"Comix in an Authoritarian Age: What Graphic Novels Can Tell us About Democracy"

Event Date: 
Sunday, March 4, 2018 - 1:00pm to 3:00pm EST
Event Location: 
Brodie Street Library

Date:  Sunday, March 4, 2018

Time:  1:00 to 3:00 pm

Location:  Brodie Street Library

About the Event
This Roundtable discussion will make connections between the production, selling, and reading of graphic novels (comics), a frequently subversive and sometimes undervalued genre, and the current political climate. As an underground genre now finding a wider audience and greater recognition, comics and graphic novels provide a crucial vantage point on ongoing negotiations of democracy. The combination of visual and verbal media in comics and graphic novels allows for a variety of political and aesthetic interventions while also reaching an audience sometimes excluded from establishment political debates.
 
The panel will feature Drs Daniel Hannah and Judith Leggatt and a research assistant/undergraduate student, McKenna Boeckner, all from the English department.

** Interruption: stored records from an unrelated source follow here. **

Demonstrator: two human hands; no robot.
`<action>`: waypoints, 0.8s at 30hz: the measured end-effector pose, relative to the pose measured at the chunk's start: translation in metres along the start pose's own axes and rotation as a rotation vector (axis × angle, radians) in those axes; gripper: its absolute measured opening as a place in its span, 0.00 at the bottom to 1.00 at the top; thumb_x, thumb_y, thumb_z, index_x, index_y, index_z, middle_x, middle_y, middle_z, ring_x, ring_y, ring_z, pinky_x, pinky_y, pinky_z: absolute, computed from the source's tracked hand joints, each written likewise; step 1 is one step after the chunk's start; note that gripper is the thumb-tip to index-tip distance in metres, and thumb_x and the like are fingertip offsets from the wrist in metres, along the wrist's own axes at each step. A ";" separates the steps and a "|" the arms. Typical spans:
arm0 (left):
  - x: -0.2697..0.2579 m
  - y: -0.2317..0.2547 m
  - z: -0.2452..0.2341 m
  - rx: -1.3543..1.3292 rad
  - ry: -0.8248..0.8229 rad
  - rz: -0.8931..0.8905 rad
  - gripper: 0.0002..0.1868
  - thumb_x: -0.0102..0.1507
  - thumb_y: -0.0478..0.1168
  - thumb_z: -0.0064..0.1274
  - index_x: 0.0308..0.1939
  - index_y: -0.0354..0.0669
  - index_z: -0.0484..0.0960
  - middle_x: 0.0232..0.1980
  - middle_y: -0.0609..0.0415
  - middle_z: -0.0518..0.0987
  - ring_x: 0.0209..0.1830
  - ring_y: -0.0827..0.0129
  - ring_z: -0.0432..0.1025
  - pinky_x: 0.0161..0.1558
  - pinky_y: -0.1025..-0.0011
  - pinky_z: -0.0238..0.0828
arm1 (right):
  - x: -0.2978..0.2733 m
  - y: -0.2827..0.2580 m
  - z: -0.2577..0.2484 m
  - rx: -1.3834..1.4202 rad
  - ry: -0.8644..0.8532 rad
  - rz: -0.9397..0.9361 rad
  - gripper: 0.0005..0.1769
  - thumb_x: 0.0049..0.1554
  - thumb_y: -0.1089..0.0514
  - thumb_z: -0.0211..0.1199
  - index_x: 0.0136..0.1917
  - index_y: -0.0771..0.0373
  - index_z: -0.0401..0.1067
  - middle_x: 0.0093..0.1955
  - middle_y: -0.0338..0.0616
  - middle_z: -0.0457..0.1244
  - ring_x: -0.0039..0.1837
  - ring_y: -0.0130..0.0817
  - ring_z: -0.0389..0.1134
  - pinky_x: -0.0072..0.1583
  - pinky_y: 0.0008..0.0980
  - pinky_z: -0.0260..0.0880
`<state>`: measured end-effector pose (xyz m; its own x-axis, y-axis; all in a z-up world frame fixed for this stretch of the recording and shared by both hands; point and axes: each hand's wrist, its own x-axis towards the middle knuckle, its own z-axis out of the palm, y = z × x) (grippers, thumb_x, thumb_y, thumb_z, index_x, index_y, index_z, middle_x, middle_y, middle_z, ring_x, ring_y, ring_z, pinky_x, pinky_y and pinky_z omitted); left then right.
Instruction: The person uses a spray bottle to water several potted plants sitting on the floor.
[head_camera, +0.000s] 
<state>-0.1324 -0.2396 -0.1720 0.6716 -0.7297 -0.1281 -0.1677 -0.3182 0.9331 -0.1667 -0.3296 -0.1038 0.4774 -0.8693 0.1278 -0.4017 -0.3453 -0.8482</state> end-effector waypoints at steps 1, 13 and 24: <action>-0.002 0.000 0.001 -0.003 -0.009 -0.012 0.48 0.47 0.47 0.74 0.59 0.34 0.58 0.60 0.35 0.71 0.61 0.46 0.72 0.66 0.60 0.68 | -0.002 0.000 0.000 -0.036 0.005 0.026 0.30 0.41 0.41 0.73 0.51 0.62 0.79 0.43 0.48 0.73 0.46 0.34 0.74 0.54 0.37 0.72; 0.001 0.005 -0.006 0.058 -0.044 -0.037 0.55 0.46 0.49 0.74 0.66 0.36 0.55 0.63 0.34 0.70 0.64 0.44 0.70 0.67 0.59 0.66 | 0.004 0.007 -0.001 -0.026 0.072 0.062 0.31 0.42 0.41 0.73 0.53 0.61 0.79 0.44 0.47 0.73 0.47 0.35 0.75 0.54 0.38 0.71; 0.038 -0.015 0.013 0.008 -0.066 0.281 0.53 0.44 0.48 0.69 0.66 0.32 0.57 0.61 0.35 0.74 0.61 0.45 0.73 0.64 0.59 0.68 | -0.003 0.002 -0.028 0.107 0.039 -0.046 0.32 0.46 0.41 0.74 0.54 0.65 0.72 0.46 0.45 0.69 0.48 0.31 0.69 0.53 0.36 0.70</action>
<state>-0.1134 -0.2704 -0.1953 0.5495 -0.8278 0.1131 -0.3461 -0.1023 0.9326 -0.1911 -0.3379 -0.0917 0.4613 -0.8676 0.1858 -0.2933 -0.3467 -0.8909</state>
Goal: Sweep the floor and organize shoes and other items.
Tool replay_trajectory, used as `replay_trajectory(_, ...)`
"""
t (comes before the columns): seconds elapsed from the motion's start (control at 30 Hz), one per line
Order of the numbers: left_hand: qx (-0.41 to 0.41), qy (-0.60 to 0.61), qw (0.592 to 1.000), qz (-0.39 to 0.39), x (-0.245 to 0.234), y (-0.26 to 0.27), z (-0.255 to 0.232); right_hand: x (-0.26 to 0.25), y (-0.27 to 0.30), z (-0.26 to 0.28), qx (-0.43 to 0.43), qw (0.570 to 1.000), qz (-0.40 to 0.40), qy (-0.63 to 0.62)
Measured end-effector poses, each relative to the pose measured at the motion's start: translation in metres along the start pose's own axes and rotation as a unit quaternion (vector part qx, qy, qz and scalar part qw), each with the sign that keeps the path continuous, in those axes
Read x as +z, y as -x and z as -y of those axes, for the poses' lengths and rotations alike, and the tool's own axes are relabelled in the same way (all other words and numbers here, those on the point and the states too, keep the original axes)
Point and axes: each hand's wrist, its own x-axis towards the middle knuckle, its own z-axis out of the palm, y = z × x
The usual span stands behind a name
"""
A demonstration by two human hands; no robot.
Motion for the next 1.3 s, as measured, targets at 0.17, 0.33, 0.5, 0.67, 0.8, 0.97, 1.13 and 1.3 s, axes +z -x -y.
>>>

They will present their ongoing research on “Social Media and Political Disengagement in Comics,” “The Political Work of Indigenous Graphic Novels,” and “They Made Iceman Gay”: Homosexuality as a “Politically Loaded Subject" in Marvel Comics Fandom," respectively. The panel will also include Laura Prinselaar from the Thunder Bay Public Library to discuss the Library’s graphic novel collection, and a local graphic novel writer Merk (Christopher Merkley).